== Task to complete ==
Scan the lines below for the string "rendered" and copy every one that has it.

** Input material follows **

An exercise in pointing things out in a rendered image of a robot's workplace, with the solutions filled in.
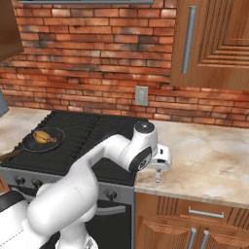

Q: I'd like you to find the wooden base cupboard door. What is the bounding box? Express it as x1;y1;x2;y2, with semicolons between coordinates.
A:
196;223;249;249
134;214;199;249

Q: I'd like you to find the long grey cupboard handle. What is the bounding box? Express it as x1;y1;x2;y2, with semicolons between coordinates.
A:
180;5;198;75

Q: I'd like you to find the grey extractor hood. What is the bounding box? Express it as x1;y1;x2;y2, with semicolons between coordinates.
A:
18;0;156;6

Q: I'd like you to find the black oven door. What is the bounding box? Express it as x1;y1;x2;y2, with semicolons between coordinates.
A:
85;199;134;249

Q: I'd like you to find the black stove knob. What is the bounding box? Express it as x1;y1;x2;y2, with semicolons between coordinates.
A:
14;175;26;187
31;178;44;191
105;189;119;202

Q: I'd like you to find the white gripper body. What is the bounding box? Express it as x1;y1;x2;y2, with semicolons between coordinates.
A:
149;144;172;172

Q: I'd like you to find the grey drawer handle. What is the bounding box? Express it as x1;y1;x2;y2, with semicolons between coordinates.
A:
188;206;226;220

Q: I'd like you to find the yellow cooked chicken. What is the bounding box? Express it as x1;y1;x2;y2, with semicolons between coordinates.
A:
32;129;58;145

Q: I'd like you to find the grey wall socket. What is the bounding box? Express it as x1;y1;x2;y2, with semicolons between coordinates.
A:
134;85;150;107

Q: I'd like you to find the black frying pan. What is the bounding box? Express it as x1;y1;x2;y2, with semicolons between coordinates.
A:
0;126;66;162

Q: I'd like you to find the short grey cupboard handle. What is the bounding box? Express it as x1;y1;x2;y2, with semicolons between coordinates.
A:
198;230;210;249
187;227;197;249

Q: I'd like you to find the wooden drawer front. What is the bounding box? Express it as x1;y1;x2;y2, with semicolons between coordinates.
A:
135;192;249;229

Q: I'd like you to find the black hob stove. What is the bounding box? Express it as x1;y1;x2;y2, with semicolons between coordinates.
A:
0;110;154;249

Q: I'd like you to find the dark wooden wall cupboard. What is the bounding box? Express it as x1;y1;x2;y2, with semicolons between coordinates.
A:
0;0;25;63

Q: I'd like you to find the grey appliance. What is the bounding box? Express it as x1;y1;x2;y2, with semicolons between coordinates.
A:
0;89;11;119

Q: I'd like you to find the wooden wall cupboard door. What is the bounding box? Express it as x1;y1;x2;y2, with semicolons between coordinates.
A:
169;0;249;92

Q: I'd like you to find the grey oven door handle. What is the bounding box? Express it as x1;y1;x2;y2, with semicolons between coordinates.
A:
95;205;126;217

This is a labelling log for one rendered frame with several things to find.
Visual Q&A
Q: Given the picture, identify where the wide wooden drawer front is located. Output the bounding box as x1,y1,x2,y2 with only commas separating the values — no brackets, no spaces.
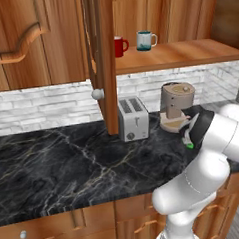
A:
0,201,118,239

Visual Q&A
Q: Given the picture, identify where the wooden wall cabinet shelf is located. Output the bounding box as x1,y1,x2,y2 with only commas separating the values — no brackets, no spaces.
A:
111,0,239,77

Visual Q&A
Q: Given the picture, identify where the wooden base cabinet door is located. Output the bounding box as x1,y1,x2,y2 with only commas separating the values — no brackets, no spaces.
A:
114,214,168,239

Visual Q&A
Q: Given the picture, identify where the closed wooden cabinet door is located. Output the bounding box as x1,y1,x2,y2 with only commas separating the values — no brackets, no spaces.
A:
0,0,91,93

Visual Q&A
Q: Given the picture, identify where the dark open wooden cabinet door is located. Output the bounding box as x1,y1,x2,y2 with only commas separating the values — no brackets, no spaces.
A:
206,0,239,54

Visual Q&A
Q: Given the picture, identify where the wooden base cabinet run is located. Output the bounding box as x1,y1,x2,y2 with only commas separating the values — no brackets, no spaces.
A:
189,170,239,239

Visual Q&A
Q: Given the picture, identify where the wooden curved door handle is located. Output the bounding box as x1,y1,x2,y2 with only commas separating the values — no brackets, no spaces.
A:
133,218,160,235

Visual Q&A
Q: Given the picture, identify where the silver two-slot toaster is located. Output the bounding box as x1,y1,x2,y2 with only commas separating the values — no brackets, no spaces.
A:
116,95,152,144

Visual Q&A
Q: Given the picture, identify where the beige coffee machine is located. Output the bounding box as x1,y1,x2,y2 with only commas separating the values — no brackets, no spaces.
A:
156,80,198,135

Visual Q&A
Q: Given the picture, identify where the white round door knob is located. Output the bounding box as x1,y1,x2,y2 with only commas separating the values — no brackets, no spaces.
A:
91,87,105,101

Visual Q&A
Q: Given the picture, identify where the narrow wooden drawer front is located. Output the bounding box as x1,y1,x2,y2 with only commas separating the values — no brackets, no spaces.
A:
113,192,158,224

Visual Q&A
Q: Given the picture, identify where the red mug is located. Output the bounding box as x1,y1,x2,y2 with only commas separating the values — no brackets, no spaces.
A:
113,35,131,59

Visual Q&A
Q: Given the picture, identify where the teal and white mug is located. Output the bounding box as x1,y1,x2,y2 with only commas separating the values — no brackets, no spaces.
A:
134,29,159,52

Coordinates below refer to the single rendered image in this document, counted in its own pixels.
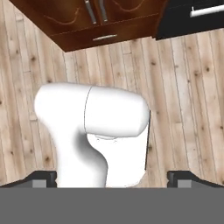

** End of Input material **

== Completed task ==
An exercise in pointing things out in a rendered image of a robot's workplace, with the solutions filled in.
This is a labelling log for one rendered frame with several things to find.
Coordinates below refer to the single rendered image in this document, counted in its own pixels.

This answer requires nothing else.